> [PROBLEM]
Start at the line with "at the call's" in the records below, stop at the line with "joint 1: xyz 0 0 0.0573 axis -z", and return every line in that span exactly, the two end lines included.

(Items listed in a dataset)
****************************************

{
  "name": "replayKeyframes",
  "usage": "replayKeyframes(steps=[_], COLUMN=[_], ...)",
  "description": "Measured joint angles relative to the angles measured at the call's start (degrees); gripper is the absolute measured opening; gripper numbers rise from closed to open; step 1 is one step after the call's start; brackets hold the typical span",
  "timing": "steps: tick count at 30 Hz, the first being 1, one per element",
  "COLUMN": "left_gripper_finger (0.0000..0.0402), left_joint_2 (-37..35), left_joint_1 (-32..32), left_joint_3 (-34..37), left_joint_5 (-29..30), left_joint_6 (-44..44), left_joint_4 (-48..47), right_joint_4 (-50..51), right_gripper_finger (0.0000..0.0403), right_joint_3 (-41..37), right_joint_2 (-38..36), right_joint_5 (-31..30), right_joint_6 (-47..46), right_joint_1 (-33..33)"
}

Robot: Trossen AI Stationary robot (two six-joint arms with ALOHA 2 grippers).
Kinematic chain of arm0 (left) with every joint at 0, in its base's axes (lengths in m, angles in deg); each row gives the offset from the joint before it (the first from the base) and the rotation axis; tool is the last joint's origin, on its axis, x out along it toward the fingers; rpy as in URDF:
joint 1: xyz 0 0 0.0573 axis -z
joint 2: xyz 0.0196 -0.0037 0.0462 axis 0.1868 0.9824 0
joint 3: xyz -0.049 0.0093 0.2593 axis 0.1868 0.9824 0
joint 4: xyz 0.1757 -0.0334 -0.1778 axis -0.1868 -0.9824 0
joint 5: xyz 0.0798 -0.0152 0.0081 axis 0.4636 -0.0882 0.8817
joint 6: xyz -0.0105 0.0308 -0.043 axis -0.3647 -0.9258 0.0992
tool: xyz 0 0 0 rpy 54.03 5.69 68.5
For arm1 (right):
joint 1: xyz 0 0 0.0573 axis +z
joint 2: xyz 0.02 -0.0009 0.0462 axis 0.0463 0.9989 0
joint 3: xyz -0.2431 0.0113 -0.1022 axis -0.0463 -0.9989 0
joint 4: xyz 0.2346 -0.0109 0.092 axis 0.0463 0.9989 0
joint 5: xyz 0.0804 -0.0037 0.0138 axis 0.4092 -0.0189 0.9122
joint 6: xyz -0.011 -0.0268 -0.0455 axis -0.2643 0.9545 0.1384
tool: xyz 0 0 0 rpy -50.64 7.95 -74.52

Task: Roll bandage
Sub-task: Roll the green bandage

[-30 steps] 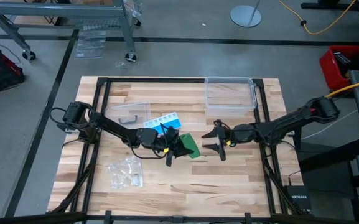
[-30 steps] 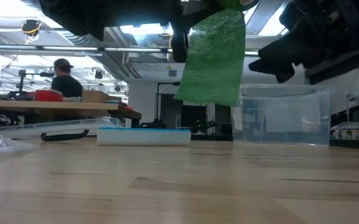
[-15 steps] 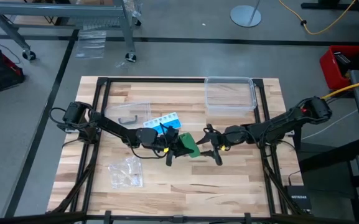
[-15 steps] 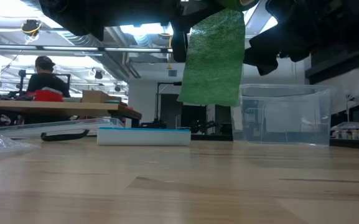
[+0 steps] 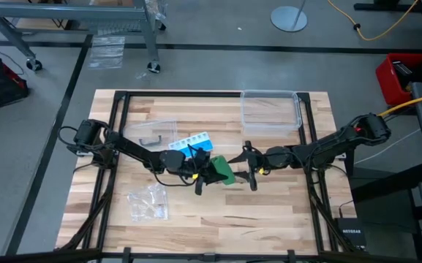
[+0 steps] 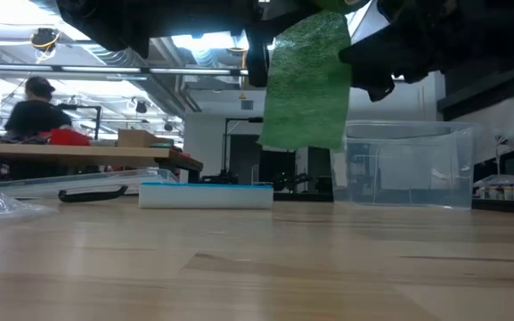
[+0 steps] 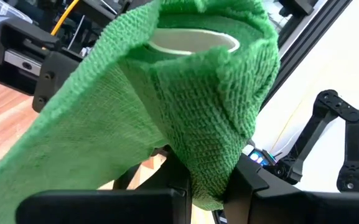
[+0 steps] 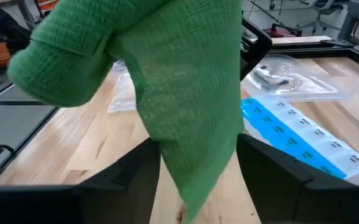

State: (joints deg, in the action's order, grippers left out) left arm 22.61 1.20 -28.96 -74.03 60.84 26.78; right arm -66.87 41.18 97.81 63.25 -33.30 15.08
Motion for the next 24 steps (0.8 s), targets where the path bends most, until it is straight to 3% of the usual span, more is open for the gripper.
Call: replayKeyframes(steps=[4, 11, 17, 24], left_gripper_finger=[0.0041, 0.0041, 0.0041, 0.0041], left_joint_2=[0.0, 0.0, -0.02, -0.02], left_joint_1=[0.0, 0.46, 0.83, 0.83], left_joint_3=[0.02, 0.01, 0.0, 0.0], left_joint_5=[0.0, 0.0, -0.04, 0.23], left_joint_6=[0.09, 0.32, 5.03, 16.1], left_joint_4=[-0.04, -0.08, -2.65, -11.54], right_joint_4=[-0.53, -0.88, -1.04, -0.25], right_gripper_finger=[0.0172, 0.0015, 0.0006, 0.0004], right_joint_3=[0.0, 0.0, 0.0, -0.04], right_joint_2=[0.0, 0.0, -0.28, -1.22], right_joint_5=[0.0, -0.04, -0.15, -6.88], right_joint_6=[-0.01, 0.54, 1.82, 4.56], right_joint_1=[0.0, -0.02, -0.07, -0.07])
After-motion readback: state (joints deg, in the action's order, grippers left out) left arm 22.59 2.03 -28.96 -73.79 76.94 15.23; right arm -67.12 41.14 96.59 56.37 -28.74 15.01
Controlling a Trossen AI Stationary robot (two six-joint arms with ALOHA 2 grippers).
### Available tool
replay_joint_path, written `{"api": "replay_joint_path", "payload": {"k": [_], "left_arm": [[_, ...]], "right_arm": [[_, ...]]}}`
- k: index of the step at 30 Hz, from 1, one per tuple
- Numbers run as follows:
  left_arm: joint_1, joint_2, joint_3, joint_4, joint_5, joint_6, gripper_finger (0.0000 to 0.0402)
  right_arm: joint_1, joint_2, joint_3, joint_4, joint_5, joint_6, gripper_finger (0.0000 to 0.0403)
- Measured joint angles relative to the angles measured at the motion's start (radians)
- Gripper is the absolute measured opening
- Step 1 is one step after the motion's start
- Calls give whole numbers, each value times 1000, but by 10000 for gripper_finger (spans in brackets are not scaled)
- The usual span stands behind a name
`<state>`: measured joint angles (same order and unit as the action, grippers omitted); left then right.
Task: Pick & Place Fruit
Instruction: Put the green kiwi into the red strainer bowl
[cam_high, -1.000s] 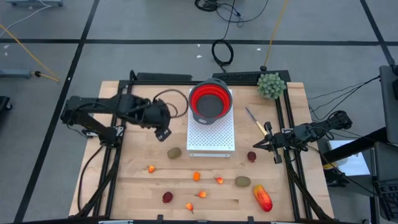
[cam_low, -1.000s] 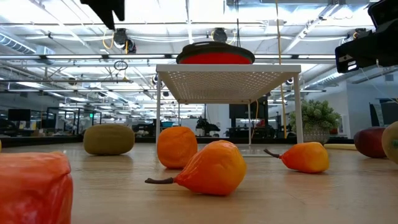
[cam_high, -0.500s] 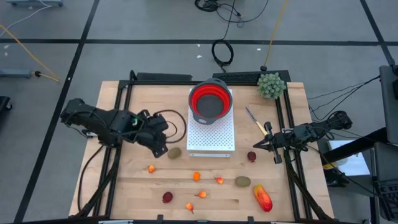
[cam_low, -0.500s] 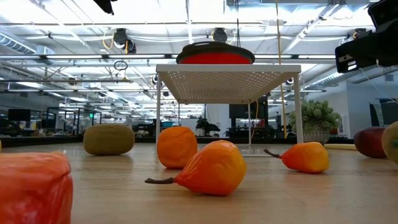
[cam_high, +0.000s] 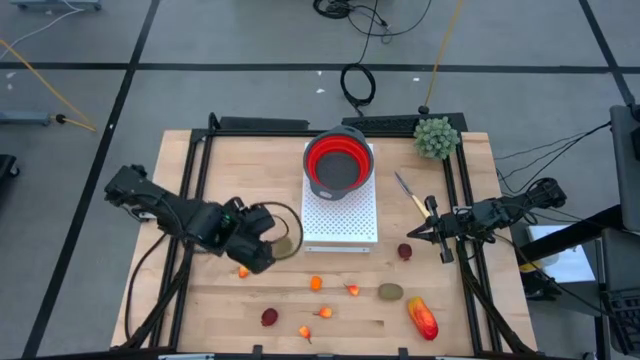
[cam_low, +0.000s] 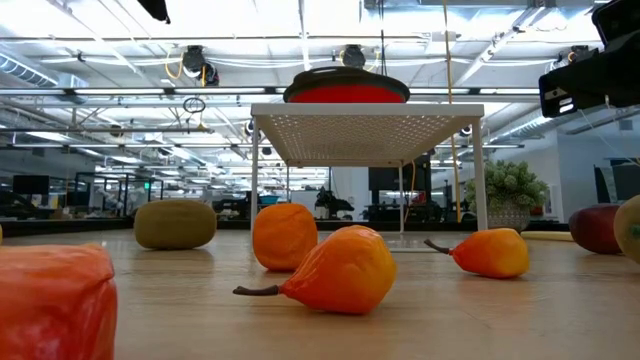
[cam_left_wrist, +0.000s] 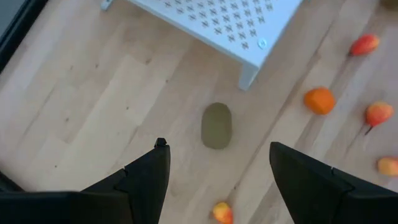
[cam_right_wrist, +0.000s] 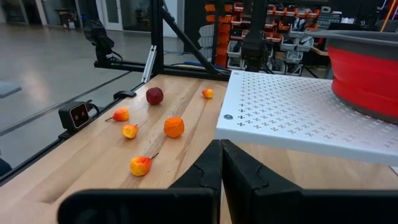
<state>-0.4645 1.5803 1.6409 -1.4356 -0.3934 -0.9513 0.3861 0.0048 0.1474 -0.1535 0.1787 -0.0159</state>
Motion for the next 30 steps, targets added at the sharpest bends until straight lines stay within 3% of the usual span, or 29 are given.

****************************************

> [OUTPUT FOR THIS TASK]
  "description": "Measured joint angles relative to the angles measured at the call's start (degrees); gripper is the absolute measured opening; gripper numbers rise from closed to open; step 1 is one step after the call's start; brackets hold the typical span",
  "timing": "steps: tick count at 30 Hz, the first being 1, one per element",
  "COLUMN": "left_gripper_finger (0.0000..0.0402), left_joint_2 (-37..35), left_joint_1 (-32..32), left_joint_3 (-34..37), left_joint_5 (-29..30), left_joint_6 (-44..44), left_joint_4 (-48..47), right_joint_4 (-50..51), right_gripper_finger (0.0000..0.0403), right_joint_3 (-41..37), right_joint_2 (-38..36), right_joint_5 (-31..30), right_joint_6 (-47..46), right_joint_1 (-33..33)"
}

Robot: Trossen AI Stationary robot (two six-joint arms with ALOHA 2 grippers).
Kinematic chain of arm0 (left) with every joint at 0, in its base's axes (lengths in m, angles in deg); each row gives the offset from the joint before it (the first from the base) and the rotation axis; tool is the last joint's origin, on its axis, x out along it toward the fingers; rpy as in URDF:
joint 1: xyz 0 0 0.0573 axis -z

No more output is expected for this exercise.